The evaporation rate of the fixative dictates the spreading force. Laboratory scientists manipulate the environment to control this rate

  • Relative Humidity (RH): The most critical factor. The “Goldilocks Zone” is 40–55%
    • Low Humidity (<35%): Causes rapid drying, leading to “Tight” (under-spread) metaphases encased in cytoplasm. Correction: Add moisture (“huffing” on the slide), use cold wet slides, or decrease airflow
    • High Humidity (>60%): Causes slow drying and excessive water uptake, leading to “Scattered” (over-spread) metaphases or “refractile” chromosomes. Correction: Use heat (hot plate) or airflow to accelerate drying
  • Temperature
    • Cold Slides: Slow evaporation (good for dry days)
    • Hot Plate: Accelerates evaporation (good for humid days) and flattens cells
  • Airflow: Moving air removes methanol vapor, speeding up drying. Used to prevent “grey” morphology

Slide Quality (The QC Check)

Every slide is triaged under a phase-contrast microscope immediately after dropping to assess four parameters

  1. Cell Density: Cells should be evenly distributed but not touching. If too sparse, concentrate the pellet. If too dense, dilute with fixative
  2. Mitotic Index: The yield of dividing cells. If low, multiple slides are dropped to ensure sufficient analysis material
  3. Metaphase Spreading: The separation of chromosomes
    • Optimal: Circular spread with no overlaps
    • Tight: Ball of chromosomes (needs more humidity/spreading)
    • Scattered: Chromosomes lost from the group (needs faster drying)
  4. Morphology
    • Crisp/Dark: Good fixation
    • Refractile/Shiny: Water contamination (needs fresh fixative)
    • Fuzzy: Poor drying or over-hypotonization

Evaluate Harvest

A biological assessment of the culture’s success, guiding the downstream workflow

  • Grading Scale
    • Grade 4 (Excellent): High index, long chromosomes (prometaphase), no cytoplasm.

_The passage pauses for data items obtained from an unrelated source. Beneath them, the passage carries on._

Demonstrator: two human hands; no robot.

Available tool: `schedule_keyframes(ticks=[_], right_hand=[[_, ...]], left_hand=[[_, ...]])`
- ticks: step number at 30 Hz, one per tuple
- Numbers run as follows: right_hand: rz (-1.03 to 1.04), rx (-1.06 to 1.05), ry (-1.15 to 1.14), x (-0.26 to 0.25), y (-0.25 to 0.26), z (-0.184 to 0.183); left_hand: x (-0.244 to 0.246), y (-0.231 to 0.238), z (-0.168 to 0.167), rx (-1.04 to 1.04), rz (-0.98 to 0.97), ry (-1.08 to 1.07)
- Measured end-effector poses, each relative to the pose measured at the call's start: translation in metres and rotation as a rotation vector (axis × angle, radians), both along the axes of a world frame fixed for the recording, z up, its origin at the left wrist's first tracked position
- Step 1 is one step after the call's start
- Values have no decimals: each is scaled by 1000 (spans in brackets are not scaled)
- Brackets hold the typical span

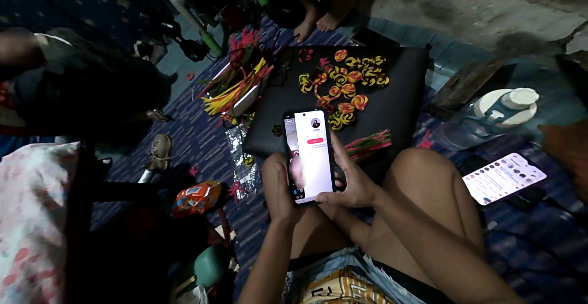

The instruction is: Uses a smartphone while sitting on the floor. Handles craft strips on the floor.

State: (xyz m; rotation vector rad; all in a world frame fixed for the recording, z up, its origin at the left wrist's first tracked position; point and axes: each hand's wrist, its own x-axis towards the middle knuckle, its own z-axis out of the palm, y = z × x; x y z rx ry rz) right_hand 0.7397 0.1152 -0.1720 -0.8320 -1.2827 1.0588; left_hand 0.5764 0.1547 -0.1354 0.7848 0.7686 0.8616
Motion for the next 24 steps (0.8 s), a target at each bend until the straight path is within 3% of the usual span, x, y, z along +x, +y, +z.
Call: schedule_keyframes(ticks=[16,24], right_hand=[[-25,12,-40,0,2,-2],[-338,-174,134,-6,5,9]], left_hand=[[0,-1,1,32,7,4],[1,-3,-4,99,-35,171]])
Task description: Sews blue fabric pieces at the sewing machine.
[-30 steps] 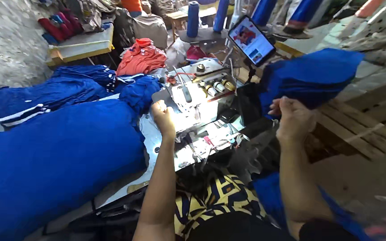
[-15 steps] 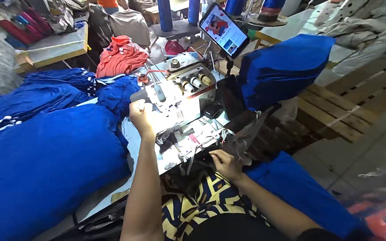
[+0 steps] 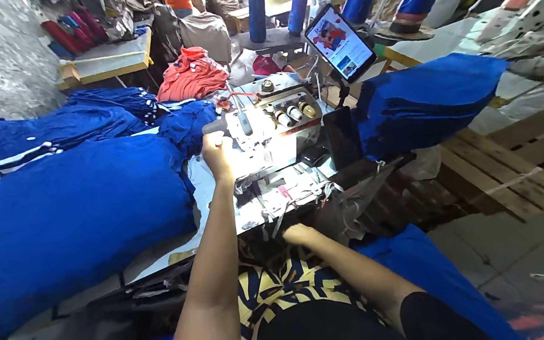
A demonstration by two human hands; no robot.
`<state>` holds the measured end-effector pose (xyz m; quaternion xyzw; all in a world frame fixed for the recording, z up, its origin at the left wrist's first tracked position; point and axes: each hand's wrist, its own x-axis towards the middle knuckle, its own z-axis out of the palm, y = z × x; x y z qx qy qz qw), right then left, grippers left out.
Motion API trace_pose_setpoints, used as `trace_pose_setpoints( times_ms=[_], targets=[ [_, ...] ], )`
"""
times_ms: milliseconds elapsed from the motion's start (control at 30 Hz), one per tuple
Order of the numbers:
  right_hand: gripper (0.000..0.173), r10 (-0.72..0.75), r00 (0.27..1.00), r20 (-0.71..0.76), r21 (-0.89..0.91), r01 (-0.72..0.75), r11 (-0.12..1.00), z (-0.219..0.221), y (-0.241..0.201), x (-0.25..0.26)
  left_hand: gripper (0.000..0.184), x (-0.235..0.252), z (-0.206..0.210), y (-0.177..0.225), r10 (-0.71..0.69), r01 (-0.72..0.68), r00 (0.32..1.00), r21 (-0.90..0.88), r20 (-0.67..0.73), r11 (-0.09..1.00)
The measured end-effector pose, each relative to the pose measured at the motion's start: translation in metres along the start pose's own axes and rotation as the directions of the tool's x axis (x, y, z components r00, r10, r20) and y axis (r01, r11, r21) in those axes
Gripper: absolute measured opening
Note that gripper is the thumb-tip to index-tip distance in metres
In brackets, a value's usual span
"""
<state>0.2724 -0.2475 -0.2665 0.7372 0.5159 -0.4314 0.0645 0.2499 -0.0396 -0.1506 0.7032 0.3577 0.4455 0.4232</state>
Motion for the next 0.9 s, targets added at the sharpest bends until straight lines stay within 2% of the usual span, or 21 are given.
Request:
trace_pose_setpoints(
  times_ms=[100, 167, 200, 267, 367, 467, 500, 567, 633, 733, 833, 900],
  targets=[
    [0.037, 0.085, 0.995, 0.046, -0.083, -0.081, 0.993, -0.008, -0.022, -0.019, 0.027, 0.000, 0.000, -0.003, 0.032, -0.032, 0.999, 0.022, -0.006, 0.999],
    [0.035, -0.018, 0.996, -0.088, -0.143, 0.005, 0.990, 0.010, -0.003, -0.007, 0.025, 0.001, 0.001, -0.005, 0.029, -0.029, 0.999, 0.005, -0.014, 1.000],
    [0.035, -0.001, 0.995, -0.103, -0.121, -0.012, 0.993, 0.014, 0.003, 0.002, 0.024, 0.000, 0.001, -0.005, 0.026, -0.027, 0.999, -0.012, -0.021, 1.000],
    [0.030, -0.032, 0.969, -0.243, -0.063, 0.017, 0.998, 0.027, 0.017, 0.023, 0.024, -0.002, 0.001, -0.003, 0.007, -0.007, 1.000, -0.027, -0.022, 1.000],
    [0.018, -0.030, 0.910, -0.414, -0.031, 0.018, 0.999, 0.025, 0.017, 0.002, 0.026, -0.003, 0.001, 0.000, -0.004, 0.004, 1.000, -0.032, -0.007, 0.999],
    [0.022, -0.044, 0.843, -0.537, -0.007, 0.047, 0.999, 0.027, 0.026, -0.001, 0.027, -0.004, -0.001, 0.002, -0.004, 0.004, 1.000, -0.038, 0.014, 0.999],
    [0.024, -0.034, 0.871, -0.490, 0.002, 0.040, 0.999, 0.025, 0.026, 0.000, 0.027, -0.004, -0.001, 0.002, -0.007, 0.007, 1.000, -0.037, 0.014, 0.999],
    [0.028, 0.006, 0.952, -0.305, 0.011, -0.003, 1.000, 0.014, 0.022, 0.002, 0.026, -0.004, -0.002, 0.004, -0.017, 0.018, 1.000, -0.034, 0.016, 0.999],
    [0.032, 0.022, 0.985, -0.170, -0.016, -0.025, 1.000, 0.008, 0.013, -0.002, 0.025, -0.005, -0.002, 0.005, -0.027, 0.027, 1.000, -0.034, 0.009, 0.999],
    [0.043, 0.189, 0.982, -0.007, -0.075, -0.188, 0.979, -0.008, -0.031, -0.037, 0.027, -0.007, -0.002, 0.005, -0.020, 0.020, 1.000, -0.032, -0.002, 0.999],
    [0.036, 0.043, 0.998, 0.044, -0.114, -0.038, 0.993, -0.017, -0.017, -0.016, 0.025, -0.009, -0.002, 0.006, 0.002, -0.003, 1.000, -0.018, -0.006, 1.000],
    [0.040, 0.138, 0.984, 0.111, -0.084, -0.129, 0.988, -0.034, -0.040, -0.031, 0.024, -0.010, -0.002, 0.006, 0.025, -0.025, 1.000, 0.003, 0.001, 1.000]
  ],
)
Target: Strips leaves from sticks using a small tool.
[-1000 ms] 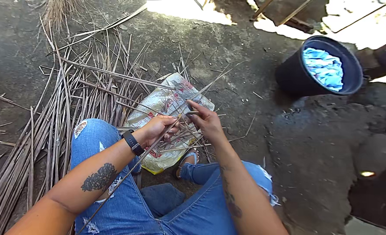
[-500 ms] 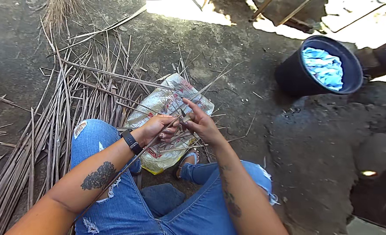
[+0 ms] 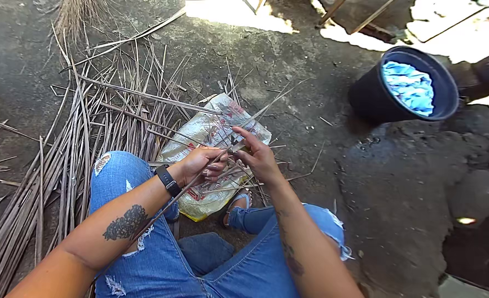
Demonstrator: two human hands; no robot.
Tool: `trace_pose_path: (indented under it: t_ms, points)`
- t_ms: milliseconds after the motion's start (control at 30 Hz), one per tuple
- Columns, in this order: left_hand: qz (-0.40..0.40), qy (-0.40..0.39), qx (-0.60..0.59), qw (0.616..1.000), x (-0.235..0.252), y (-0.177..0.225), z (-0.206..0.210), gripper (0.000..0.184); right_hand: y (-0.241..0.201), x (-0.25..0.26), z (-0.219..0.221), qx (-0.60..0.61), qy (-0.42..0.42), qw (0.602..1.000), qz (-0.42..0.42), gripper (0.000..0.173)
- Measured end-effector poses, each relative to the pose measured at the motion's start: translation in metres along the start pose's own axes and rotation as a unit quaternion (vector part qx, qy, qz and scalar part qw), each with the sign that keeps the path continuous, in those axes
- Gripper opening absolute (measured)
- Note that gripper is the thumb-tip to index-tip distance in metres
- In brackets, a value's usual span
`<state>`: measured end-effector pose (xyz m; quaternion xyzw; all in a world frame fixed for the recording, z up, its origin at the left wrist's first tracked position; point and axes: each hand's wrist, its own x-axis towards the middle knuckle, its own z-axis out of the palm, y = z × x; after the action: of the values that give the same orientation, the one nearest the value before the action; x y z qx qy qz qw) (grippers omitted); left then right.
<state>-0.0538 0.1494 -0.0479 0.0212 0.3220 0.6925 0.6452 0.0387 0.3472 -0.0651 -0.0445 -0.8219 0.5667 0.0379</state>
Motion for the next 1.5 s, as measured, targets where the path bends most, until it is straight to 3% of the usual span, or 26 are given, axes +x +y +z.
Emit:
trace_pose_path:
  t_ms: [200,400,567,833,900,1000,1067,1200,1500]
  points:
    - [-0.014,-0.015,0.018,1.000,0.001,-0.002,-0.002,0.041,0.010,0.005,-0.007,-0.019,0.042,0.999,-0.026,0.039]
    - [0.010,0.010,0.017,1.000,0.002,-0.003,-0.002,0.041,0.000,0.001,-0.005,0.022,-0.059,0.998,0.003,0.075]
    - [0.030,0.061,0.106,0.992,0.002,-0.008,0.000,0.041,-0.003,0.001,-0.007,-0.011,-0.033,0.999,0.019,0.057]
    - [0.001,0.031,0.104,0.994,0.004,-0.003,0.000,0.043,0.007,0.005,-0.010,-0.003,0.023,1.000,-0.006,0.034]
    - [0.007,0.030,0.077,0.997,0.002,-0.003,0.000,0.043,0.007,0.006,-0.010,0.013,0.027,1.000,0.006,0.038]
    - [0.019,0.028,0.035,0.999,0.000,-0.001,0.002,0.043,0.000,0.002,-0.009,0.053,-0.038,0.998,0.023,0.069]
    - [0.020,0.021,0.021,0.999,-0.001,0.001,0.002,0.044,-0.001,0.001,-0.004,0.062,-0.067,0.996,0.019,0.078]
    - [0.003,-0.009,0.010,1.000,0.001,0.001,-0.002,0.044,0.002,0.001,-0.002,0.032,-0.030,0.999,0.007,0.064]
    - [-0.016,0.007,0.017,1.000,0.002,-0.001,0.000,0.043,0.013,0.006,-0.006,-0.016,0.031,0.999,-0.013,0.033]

Suitable for High-Resolution Banding
    • Grade 3 (Standard): Good index, mid-length chromosomes. Suitable for Routine Banding
    • Grade 2 (Suboptimal): Low index, short/fuzzy chromosomes. Requires Rescue Banding (solid stain or short trypsin)
    • Grade 1 (Failure): No metaphases. Do not band; investigate failure
  • Biological Artifacts: Evaluating for C-Anaphase (colcemid toxicity) or Pulverization (virus/premature condensation) helps diagnose culture issues

Troubleshoot (Reagents, Equipment, Specimens)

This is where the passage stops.